Among that group of players was a young guy by the name of Mark Boucher, South Africa’s wicketkeeper.
Actually, he was never my favourite player. I always loved watching the more top order batsmen like Gary Kirsten, Graeme Smith, Herschelle Gibbs or exciting players like Jonty Rhodes. However, one thing about Mark Boucher was that he was always very consistent as a wicketkeeper and usually very solid when called upon as a batsman in time of need. He was a guy that more often than not was there for the team.
In fact, just a few years ago, he played a pivotal role in helping South Africa beat a world record run chase. On 12th March 2006, Australia batted first in the one-day international game and scored a world record total of 434 runs in 50 overs. By any standard, that’s a ridiculous total to try and chase in one-day cricket, let alone test-match cricket where teams would have a better chance of scoring such a total.
In that game, Herschelle Gibbs did most of the work, scoring 175 runs, while the rest chipped in here and there. However, once Gibbs got out, wickets began to fall at the wrong time.
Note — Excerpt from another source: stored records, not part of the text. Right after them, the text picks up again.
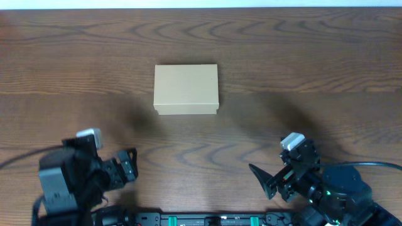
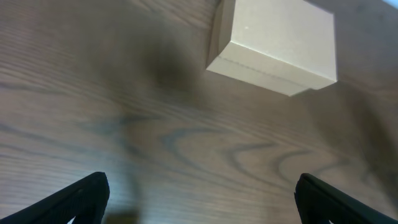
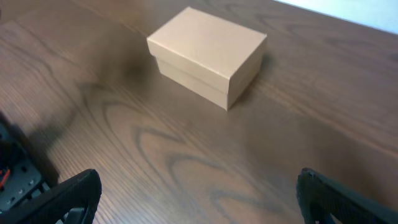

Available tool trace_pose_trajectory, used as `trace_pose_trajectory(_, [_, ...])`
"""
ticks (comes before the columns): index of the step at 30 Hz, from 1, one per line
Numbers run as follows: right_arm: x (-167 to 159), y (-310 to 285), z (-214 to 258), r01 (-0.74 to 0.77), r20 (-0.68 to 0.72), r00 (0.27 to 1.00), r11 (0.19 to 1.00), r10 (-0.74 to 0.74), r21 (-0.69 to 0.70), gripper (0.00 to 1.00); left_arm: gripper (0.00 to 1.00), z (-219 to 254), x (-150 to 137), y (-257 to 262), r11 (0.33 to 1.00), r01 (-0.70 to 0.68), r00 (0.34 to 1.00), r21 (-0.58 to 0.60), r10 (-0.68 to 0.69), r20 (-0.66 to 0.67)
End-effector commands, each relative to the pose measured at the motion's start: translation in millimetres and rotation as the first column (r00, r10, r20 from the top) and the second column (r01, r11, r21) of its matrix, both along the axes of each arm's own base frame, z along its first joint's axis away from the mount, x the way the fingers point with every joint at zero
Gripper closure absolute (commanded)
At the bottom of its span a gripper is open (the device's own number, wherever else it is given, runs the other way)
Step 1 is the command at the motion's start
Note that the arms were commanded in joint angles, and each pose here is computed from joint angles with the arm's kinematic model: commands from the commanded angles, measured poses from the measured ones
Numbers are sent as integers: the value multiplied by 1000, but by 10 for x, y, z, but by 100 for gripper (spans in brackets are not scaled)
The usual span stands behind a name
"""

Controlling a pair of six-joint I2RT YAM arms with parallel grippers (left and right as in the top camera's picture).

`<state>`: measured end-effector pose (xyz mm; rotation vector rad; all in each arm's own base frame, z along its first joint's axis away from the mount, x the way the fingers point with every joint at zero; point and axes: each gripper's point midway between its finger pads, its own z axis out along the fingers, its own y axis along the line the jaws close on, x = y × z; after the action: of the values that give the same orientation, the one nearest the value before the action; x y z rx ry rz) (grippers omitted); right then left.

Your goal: Pack container

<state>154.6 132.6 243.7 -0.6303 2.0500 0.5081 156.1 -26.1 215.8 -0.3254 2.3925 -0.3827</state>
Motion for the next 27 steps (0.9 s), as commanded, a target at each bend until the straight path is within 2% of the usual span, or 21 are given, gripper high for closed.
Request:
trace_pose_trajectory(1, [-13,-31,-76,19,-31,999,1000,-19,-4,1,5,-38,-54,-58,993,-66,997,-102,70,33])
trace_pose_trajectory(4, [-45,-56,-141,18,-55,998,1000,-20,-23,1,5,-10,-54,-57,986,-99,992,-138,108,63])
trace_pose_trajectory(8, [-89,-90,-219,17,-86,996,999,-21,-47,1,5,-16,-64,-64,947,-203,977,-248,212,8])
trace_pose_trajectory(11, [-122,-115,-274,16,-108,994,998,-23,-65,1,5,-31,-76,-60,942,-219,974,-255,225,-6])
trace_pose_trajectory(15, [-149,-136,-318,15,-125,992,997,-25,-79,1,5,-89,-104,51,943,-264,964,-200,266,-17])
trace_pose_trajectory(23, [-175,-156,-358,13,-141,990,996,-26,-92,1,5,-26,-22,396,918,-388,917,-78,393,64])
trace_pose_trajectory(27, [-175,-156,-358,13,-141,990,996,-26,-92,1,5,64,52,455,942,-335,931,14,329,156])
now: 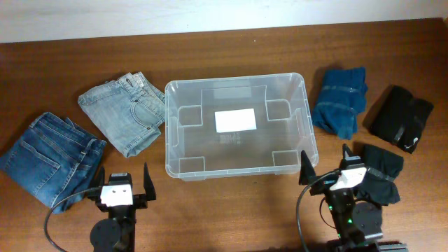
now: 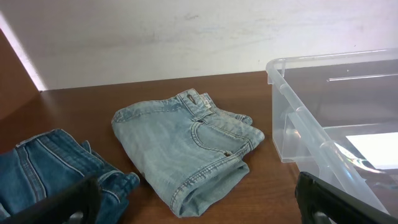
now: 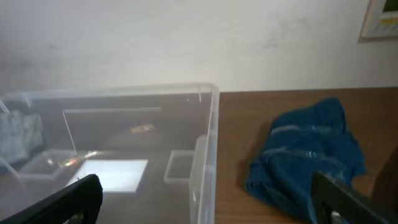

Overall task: Pack container
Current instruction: 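Move the right gripper over the teal bundled garment and lower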

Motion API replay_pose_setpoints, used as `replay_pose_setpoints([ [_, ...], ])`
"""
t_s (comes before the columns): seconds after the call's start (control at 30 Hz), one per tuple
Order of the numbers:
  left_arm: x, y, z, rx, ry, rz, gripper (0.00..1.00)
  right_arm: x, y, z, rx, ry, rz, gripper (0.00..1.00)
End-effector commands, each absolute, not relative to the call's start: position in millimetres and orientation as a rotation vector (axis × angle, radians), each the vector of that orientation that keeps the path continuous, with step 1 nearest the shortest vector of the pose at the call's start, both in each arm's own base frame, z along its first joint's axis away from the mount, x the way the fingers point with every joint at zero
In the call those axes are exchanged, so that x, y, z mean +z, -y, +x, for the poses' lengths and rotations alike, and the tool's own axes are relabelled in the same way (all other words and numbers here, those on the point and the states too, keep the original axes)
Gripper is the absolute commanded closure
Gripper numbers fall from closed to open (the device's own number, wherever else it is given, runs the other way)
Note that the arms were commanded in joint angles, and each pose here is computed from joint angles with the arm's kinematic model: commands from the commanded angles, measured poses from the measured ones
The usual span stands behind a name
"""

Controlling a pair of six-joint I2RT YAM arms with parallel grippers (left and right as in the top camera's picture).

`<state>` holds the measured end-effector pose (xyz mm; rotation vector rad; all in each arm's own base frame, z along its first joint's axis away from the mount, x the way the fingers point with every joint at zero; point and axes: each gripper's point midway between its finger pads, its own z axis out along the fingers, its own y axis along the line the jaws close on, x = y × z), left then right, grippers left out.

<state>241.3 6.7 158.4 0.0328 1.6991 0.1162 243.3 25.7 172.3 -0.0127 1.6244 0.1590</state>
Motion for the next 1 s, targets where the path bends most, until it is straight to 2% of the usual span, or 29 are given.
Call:
replay_pose_setpoints([
  [0.0, 155.3, -6.3, 241.5, 0.121, -1.7, 0.046, 0.0, 248.5, -18.6, 226.6, 0.218, -1.5, 0.082, 0.02],
  [0.2, 155.3, -6.3, 241.5, 0.121, -1.7, 0.046, 0.01, 301.6, -16.3, 216.6, 0.213, -1.549, 0.097, 0.02],
  [0.53, 155.3, -6.3, 241.5, 0.121, -1.7, 0.046, 0.01, 340.6, -18.3, 236.9, 0.193, -1.782, 0.107, 0.01],
  [0.97, 155.3, -6.3, 241.5, 0.121, -1.7, 0.046, 0.0, 333.9, -20.9, 264.8, 0.165, -2.034, 0.114, 0.01],
])
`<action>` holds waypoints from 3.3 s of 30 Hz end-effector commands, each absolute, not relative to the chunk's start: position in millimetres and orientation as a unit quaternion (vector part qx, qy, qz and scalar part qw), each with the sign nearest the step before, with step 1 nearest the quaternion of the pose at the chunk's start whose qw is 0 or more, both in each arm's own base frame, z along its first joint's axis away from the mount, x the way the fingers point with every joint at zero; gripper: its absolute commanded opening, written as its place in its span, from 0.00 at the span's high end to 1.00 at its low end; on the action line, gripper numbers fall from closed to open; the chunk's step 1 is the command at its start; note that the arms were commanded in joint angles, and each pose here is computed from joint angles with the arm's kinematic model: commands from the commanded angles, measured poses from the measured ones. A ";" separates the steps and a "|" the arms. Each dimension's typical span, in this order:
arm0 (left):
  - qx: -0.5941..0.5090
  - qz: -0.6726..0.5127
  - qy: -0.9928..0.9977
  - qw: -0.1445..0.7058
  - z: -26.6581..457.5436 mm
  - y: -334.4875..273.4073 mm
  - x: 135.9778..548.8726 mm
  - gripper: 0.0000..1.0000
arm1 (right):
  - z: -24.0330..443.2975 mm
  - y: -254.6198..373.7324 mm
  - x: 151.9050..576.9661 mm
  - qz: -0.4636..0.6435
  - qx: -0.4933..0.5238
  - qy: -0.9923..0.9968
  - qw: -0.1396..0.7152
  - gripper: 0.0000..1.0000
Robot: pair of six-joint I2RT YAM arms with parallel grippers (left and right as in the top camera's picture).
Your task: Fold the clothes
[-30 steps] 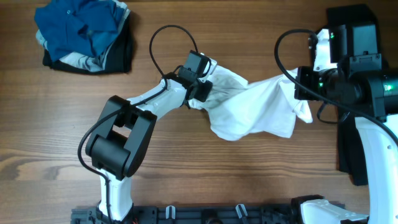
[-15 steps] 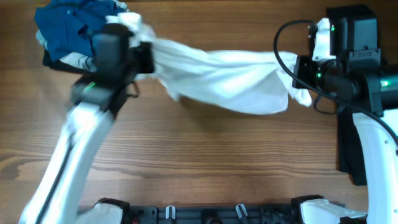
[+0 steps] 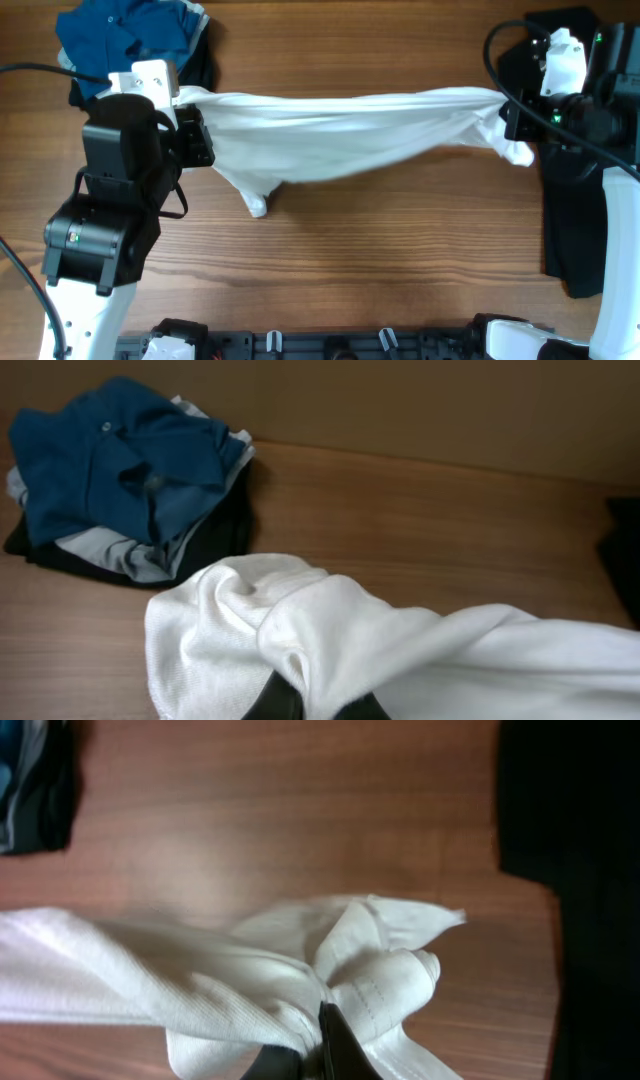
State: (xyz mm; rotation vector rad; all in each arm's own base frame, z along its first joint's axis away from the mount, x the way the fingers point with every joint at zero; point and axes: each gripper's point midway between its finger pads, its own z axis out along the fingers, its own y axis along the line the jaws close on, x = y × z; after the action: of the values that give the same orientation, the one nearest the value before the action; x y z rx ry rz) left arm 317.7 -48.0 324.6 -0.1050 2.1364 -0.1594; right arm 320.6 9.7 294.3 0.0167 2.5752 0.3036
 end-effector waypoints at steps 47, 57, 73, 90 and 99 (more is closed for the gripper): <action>-0.111 0.027 0.903 0.414 137.2 -49.2 496.5 0.00 | 137.6 -16.0 545.1 0.115 0.000 0.933 0.342 0.03; -0.093 -0.045 0.921 0.376 241.6 -56.6 397.7 0.00 | 258.8 -4.0 428.9 0.118 0.009 0.941 0.316 0.00; -0.304 -0.017 0.949 0.081 49.0 -39.0 243.2 0.00 | 203.8 -18.9 354.4 0.077 0.125 0.971 0.191 0.00; -0.302 -0.057 0.940 0.147 -9.2 -41.8 250.5 0.16 | 182.8 -18.3 350.1 0.077 0.126 0.973 0.175 0.00; -0.301 -0.062 0.942 0.132 -28.8 -46.9 255.6 0.65 | 182.5 -18.2 349.8 0.077 0.124 0.974 0.174 0.00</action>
State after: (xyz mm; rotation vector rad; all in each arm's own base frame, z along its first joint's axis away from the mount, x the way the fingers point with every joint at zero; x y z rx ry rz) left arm 275.6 -46.2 0.3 -0.8291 2.6346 -0.1996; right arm 350.8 -13.5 189.4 0.3242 2.7434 0.2421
The rest of the incoming batsmen seemed to be getting out too quickly and the run chase began to turn into something less and less achievable. However, Mark Boucher was the man who stood his ground and saw them through. With just two balls remaining and with only one wicket in hand, Mark Boucher hit a four and South Africa won the game in dramatic fashion, finishing with a total of 438 runs. You can watch the highlights of the South African innings of that game here:
Throughout the years of course, Mark Boucher got older and over time, was eventually getting replaced by current captain AB De Villiers. However, late last year he was recalled on tour to England with the Proteas, which I thought was great. Then, during one of the practice matches before their first test-match against England, it happened.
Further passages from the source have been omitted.